» Assignment
Your reply should be one number: how many lines of the material contain the word "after".

★ ★ ★ ★

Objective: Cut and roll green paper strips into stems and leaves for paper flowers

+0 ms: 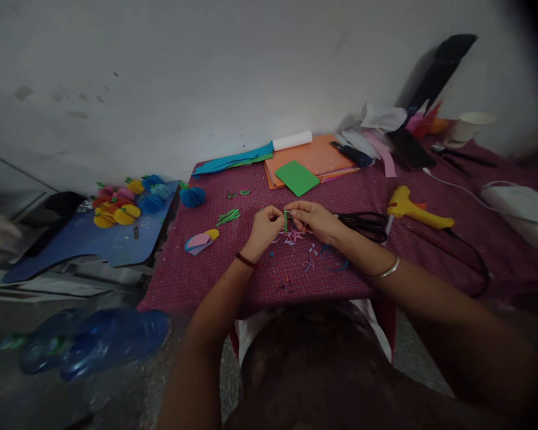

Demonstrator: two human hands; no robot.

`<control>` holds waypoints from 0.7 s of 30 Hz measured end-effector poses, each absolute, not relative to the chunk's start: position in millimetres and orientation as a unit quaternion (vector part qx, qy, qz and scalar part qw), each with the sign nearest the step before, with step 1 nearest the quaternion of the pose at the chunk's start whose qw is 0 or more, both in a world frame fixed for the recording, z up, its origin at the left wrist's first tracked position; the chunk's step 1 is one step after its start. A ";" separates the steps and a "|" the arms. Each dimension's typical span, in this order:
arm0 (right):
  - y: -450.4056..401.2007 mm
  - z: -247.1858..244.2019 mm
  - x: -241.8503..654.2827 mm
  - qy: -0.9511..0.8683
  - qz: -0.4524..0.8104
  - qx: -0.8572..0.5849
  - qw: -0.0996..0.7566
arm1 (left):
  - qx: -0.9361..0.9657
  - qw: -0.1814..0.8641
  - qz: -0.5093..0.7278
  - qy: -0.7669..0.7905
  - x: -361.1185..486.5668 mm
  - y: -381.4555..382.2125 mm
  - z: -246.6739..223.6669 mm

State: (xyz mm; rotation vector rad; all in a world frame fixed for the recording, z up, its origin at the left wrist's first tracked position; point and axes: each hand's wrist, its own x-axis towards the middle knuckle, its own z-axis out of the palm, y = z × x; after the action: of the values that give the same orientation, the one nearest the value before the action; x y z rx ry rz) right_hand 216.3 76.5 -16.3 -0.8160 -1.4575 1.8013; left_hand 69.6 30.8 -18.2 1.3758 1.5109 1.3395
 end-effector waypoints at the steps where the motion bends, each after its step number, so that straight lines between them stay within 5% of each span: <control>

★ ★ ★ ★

» Answer to the problem
3